» **WHAT YOU SHOULD DO**
Would you repeat the whole listing exactly?

※

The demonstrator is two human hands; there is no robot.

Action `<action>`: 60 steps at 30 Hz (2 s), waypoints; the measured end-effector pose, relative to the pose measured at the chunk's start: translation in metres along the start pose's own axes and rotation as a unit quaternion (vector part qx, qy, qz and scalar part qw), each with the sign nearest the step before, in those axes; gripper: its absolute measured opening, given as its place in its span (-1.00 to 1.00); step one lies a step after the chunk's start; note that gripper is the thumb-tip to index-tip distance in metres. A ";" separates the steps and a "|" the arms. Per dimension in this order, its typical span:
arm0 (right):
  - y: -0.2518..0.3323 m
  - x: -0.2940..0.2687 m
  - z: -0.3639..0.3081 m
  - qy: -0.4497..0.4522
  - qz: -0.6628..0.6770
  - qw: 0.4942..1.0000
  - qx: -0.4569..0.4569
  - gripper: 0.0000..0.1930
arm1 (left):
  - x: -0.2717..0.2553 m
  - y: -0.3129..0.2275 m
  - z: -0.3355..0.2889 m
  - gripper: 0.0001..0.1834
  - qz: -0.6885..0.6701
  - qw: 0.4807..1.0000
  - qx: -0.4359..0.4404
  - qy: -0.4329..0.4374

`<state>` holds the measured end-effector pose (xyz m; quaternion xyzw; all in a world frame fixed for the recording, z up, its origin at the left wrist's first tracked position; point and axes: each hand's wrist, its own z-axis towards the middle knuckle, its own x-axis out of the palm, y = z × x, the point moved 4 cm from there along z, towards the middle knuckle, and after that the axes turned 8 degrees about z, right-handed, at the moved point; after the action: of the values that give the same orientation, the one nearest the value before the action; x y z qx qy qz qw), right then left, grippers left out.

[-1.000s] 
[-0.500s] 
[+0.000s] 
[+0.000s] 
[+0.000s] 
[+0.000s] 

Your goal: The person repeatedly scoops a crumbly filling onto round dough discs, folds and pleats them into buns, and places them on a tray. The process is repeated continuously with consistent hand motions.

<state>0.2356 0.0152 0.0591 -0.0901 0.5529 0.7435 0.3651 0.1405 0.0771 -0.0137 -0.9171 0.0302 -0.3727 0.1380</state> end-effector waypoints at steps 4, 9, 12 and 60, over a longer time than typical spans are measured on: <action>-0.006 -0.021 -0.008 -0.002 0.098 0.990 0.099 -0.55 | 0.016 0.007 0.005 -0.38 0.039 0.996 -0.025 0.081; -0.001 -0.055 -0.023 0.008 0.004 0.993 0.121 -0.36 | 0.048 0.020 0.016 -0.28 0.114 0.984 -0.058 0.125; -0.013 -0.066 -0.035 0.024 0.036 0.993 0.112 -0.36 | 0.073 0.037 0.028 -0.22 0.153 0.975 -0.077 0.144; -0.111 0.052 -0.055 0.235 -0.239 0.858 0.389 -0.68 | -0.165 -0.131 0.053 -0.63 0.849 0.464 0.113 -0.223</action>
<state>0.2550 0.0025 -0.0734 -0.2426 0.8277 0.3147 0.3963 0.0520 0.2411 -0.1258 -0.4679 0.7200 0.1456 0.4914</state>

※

» **ANSWER BOX**
The demonstrator is two human hands; there is no robot.

Action `<action>`: 60 steps at 30 Hz (2 s), waypoints; the measured end-effector pose, relative to the pose measured at the chunk's start: translation in metres along the start pose's own axes and rotation as a unit quaternion (vector part qx, qy, qz and scalar part qw), each with the sign nearest the step before, in those axes; gripper: its absolute measured opening, given as its place in its span (-1.00 to 1.00); step one lies a step after the chunk's start; note that gripper is the thumb-tip to index-tip distance in metres. A ";" separates the steps and a "|" the arms. Per dimension in this order, its typical span:
arm0 (right):
  - y: -0.2518..0.3323 m
  - x: -0.2940..0.2687 m
  - z: -0.3639..0.3081 m
  - qy: -0.4497..0.4522
  - qz: -0.6628..0.6770
  - qw: 0.4942..1.0000
  - qx: -0.4569..0.4569
  - gripper: 0.0000..0.1930
arm1 (left):
  - x: -0.2717..0.2553 m
  - y: -0.3129..0.2275 m
  - z: -0.3355..0.2889 m
  - gripper: 0.0001..0.1834
  - qz: -0.6885..0.6701
  - qw: 0.4807..1.0000
  - qx: -0.4359..0.4404
  - qy: -0.4329..0.4374

`<state>` holds the measured end-effector pose (xyz m; quaternion xyzw; all in a world frame fixed for the recording, z up, its origin at the left wrist's first tracked position; point and axes: each hand's wrist, its own z-axis towards the middle knuckle, its own x-axis out of the palm, y = z × x, the point moved 4 cm from there along z, towards the middle knuckle, and after that the axes turned 8 degrees about z, right-handed, at the moved point; after the action: of the values that give the same orientation, the one nearest the value before the action; x y z qx qy qz qw), right then left, grippers left out.

[-1.000s] 
[-0.500s] 
[+0.000s] 
[+0.000s] 
[+0.000s] 
[+0.000s] 

Your goal: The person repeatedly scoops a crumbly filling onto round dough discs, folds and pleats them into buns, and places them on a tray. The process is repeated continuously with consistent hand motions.

<state>0.2356 0.0152 0.0591 -0.0901 0.5529 0.7435 0.3651 0.1405 0.0771 -0.0137 -0.9171 0.0302 -0.3727 0.1380</state> end-effector waypoints at steps 4, 9, 12 and 60, over a longer time than typical spans are measured on: <action>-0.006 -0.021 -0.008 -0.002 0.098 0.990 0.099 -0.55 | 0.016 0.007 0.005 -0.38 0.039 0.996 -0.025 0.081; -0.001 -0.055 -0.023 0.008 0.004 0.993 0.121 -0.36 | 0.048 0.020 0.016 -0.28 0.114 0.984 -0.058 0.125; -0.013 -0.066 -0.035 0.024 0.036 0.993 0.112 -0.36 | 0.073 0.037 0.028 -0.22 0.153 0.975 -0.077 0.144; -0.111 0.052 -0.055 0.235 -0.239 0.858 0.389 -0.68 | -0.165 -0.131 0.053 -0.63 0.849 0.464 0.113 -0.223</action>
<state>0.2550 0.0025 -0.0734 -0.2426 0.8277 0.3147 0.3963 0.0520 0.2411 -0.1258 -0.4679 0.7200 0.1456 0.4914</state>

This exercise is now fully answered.